No pictures belong in the copy. Set down exactly the lines from the one that contains "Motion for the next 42" through the end of the data.

—————

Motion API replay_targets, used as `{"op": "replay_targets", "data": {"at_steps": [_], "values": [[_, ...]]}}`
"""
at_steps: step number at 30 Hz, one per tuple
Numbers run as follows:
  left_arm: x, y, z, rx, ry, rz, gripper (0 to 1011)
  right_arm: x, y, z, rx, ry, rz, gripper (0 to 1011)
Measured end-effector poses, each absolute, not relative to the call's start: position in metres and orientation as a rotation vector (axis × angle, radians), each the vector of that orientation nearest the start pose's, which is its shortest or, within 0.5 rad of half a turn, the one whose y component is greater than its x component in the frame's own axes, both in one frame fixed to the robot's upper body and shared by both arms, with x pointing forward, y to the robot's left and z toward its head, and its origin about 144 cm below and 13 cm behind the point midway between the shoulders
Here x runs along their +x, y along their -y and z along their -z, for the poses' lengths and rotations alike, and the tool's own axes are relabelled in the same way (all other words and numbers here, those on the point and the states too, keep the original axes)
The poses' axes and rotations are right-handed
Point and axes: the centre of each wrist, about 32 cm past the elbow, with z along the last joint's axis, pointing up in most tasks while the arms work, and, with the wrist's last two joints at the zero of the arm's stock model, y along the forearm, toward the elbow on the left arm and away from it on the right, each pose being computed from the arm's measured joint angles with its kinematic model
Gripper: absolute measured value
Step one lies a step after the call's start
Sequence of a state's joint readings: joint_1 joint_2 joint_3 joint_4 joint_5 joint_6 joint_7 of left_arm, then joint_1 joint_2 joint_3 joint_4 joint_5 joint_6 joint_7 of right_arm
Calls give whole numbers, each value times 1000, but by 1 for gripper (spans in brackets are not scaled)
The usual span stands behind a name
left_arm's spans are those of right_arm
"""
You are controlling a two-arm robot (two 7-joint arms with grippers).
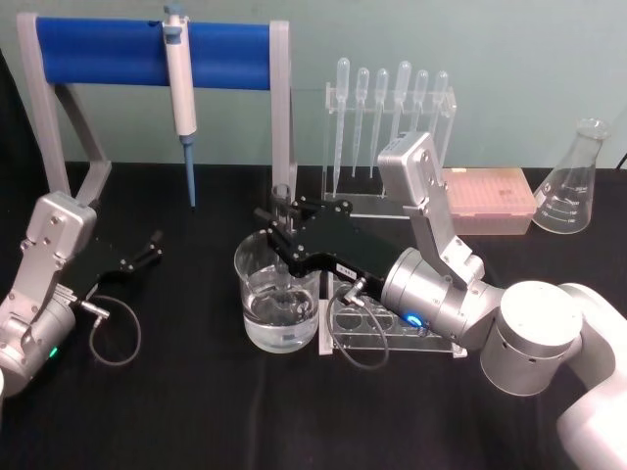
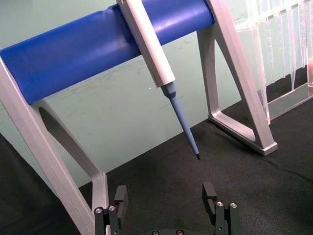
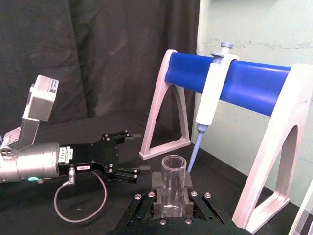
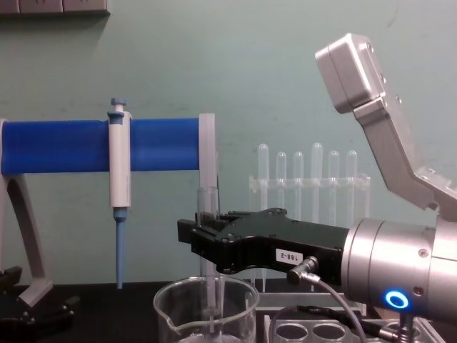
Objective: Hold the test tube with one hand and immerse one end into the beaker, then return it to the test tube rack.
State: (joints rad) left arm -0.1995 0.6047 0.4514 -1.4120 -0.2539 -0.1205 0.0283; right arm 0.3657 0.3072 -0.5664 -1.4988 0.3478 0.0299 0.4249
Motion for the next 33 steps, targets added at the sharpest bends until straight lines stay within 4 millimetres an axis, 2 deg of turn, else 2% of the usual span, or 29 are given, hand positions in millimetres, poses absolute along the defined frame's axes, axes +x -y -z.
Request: {"op": "replay_targets", "data": {"at_steps": [33], "values": [[489,-310,-1140,304,285,-1248,1000,518,157,-1203,-26,112,639,225]]}}
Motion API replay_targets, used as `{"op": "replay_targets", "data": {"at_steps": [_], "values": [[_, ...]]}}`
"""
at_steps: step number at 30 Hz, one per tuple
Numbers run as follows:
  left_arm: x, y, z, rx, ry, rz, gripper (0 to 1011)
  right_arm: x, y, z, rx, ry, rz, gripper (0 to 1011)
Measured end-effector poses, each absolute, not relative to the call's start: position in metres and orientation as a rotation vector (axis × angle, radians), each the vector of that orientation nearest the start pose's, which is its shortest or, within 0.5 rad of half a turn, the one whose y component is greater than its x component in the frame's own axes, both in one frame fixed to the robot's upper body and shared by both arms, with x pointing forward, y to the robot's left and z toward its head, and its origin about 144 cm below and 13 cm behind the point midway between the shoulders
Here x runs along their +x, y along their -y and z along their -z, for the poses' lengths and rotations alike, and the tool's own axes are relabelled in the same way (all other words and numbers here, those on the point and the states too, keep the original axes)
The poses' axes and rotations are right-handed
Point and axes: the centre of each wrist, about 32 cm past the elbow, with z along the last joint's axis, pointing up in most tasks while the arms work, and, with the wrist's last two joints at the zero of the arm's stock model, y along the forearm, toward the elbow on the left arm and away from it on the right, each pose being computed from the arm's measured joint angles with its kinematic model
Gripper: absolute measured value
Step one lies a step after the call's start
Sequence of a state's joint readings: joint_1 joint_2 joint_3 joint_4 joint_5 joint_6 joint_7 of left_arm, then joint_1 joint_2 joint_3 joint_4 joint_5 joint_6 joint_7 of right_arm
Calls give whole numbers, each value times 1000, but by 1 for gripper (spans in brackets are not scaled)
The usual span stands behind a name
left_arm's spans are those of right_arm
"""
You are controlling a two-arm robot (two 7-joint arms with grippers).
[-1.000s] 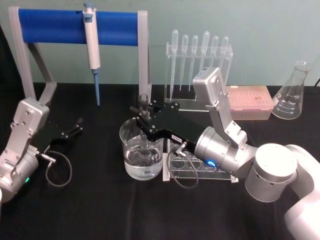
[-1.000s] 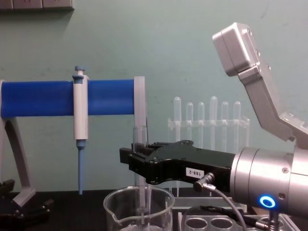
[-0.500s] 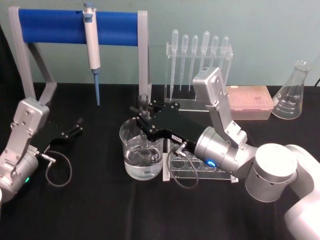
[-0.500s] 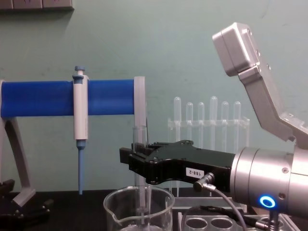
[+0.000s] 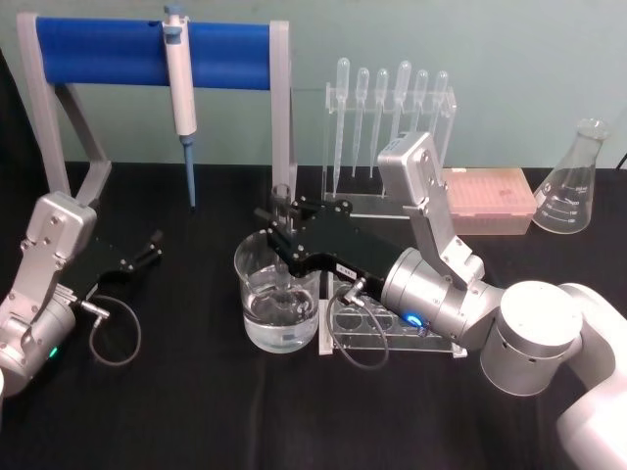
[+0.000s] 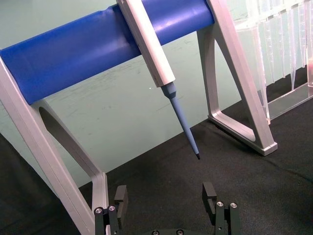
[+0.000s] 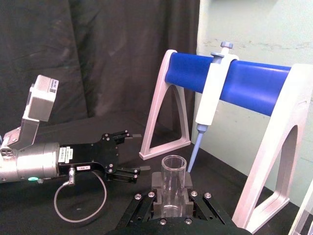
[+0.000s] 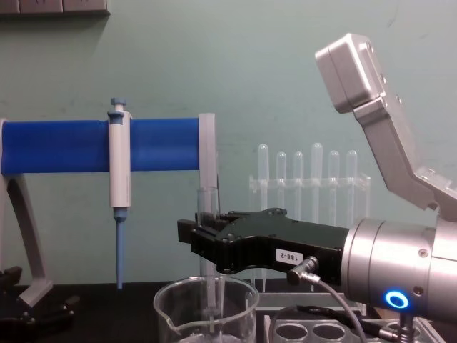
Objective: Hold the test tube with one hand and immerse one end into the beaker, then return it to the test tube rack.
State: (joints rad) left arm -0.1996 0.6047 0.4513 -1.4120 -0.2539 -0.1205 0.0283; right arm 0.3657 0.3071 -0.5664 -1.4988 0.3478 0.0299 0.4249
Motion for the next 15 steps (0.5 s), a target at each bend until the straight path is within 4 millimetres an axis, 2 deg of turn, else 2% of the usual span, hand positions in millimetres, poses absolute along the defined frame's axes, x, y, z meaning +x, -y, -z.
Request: {"op": "replay_targets", "data": {"at_steps": [15], "values": [[489,-310,-1140,304,285,-1248,1000,518,157,-1204,-26,112,639,226]]}}
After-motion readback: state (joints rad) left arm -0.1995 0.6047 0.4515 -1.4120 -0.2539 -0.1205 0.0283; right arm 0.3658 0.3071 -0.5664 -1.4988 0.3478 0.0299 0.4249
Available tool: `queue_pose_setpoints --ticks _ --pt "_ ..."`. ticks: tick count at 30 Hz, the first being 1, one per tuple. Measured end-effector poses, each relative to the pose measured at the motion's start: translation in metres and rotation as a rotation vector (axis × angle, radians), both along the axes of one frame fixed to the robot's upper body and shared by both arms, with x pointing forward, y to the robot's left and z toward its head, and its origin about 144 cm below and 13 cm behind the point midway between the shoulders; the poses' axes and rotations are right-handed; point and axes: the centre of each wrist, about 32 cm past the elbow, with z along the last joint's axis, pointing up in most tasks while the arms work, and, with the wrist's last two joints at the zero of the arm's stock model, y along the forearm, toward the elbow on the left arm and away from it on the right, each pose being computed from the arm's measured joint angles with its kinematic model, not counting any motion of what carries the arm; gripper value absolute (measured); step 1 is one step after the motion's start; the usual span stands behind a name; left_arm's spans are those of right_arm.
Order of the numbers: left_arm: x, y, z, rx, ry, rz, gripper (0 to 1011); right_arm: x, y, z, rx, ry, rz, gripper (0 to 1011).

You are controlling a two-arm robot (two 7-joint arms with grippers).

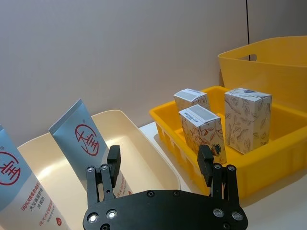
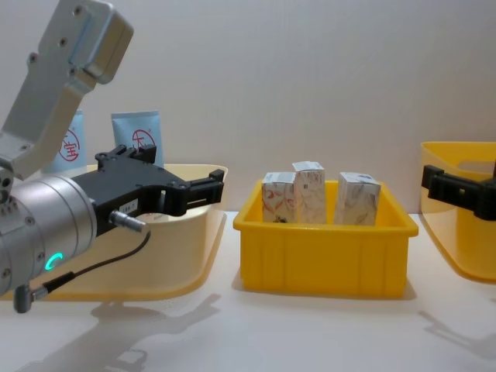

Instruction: Bimanual collaborative sorting of washing and personal care products

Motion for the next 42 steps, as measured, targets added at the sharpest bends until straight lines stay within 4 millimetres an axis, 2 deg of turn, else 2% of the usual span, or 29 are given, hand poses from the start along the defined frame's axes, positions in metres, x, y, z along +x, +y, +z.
queue_pose_setpoints --ticks 28,42 --pt "0.0 0.001 0.0 0.0 0.001 -0.001 1000 0.0 0.0 0.0 0.0 0.0 0.0 1001" --pt "0.006 0.017 0.005 -0.015 0.037 -0.002 1000 0.0 0.0 0.0 0.0 0.0 0.0 1001"
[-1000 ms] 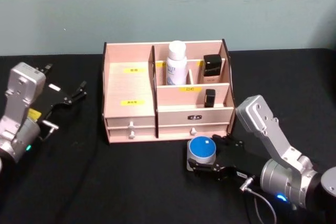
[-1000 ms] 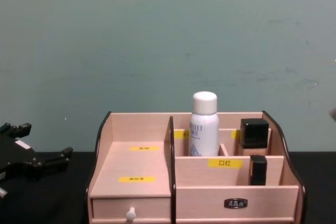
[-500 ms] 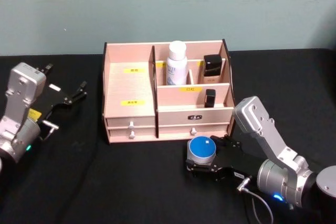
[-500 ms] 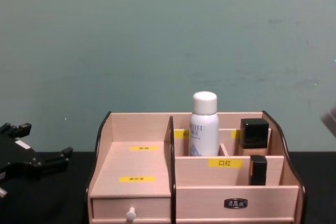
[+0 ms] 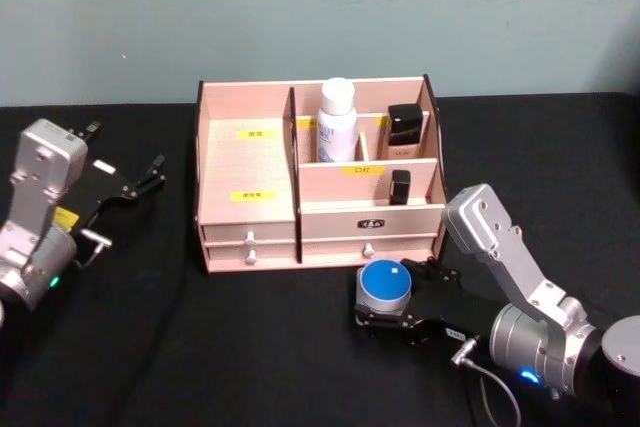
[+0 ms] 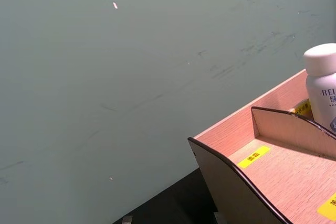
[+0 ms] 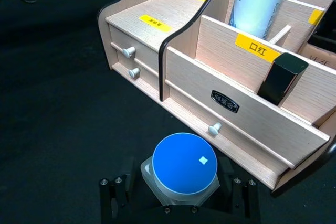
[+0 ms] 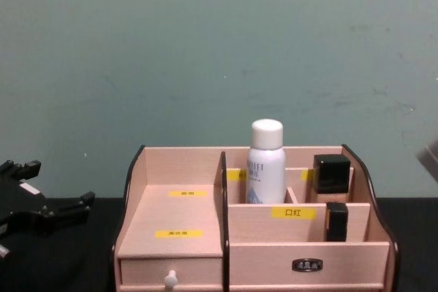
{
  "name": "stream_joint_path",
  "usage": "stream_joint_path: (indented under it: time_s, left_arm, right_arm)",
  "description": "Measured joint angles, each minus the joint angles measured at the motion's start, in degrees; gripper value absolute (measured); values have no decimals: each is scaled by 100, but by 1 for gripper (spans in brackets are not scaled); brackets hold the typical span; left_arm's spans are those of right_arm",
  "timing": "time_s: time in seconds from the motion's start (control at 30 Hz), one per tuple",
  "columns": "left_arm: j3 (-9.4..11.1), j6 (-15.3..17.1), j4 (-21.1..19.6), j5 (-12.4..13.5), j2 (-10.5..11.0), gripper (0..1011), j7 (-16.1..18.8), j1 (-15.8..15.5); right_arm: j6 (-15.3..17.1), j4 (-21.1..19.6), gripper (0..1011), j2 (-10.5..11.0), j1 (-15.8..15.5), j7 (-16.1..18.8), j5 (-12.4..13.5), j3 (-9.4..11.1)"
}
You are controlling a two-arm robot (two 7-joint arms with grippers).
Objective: Pick up the facial cleanser and watermelon frost from the table and place them into the tiered storage box.
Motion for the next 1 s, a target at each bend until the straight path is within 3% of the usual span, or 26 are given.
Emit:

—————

◆ **ANSWER SECTION**
Motion for the next 42 steps, as measured, targets added at the sharpest bends until straight lines stay within 4 millimetres an axis, 2 deg of turn, else 2% of the usual span, or 29 are given, hand poses from the start along the defined frame's axes, positions in metres, x, y, z along +x, +y, +z.
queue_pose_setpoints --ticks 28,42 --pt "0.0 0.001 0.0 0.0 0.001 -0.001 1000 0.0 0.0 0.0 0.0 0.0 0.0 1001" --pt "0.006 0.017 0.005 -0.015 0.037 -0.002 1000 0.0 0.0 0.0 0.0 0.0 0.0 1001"
[-1000 ms] 
[-1000 ms] 
[-500 ms] 
[-500 ms] 
[+0 ms] 
[+0 ms] 
[+0 ms] 
[+0 ms] 
{
  "name": "stream_joint_path",
  "usage": "stream_joint_path: (indented under it: time_s, left_arm, right_arm)",
  "description": "Measured joint angles, each minus the joint angles measured at the motion's start, in degrees; gripper value absolute (measured); values have no decimals: each is scaled by 100, but by 1 for gripper (spans in brackets are not scaled); brackets hold the typical span; left_arm's spans are those of right_arm",
  "timing": "time_s: time in seconds from the motion's start (control at 30 Hz), one per tuple",
  "columns": "left_arm: j3 (-9.4..11.1), j6 (-15.3..17.1), j4 (-21.1..19.6), j5 (-12.4..13.5), j2 (-10.5..11.0), gripper (0..1011), j7 (-16.1..18.8), j1 (-15.8..15.5); right_arm: j6 (-15.3..17.1), j4 (-21.1..19.6), gripper (0..1011), j2 (-10.5..11.0), j1 (-15.8..15.5), j7 (-16.1..18.8), j5 (-12.4..13.5), j3 (-9.4..11.1)"
}
You are controlling a two-arm robot (two 7-joint arms with grippers).
Objective: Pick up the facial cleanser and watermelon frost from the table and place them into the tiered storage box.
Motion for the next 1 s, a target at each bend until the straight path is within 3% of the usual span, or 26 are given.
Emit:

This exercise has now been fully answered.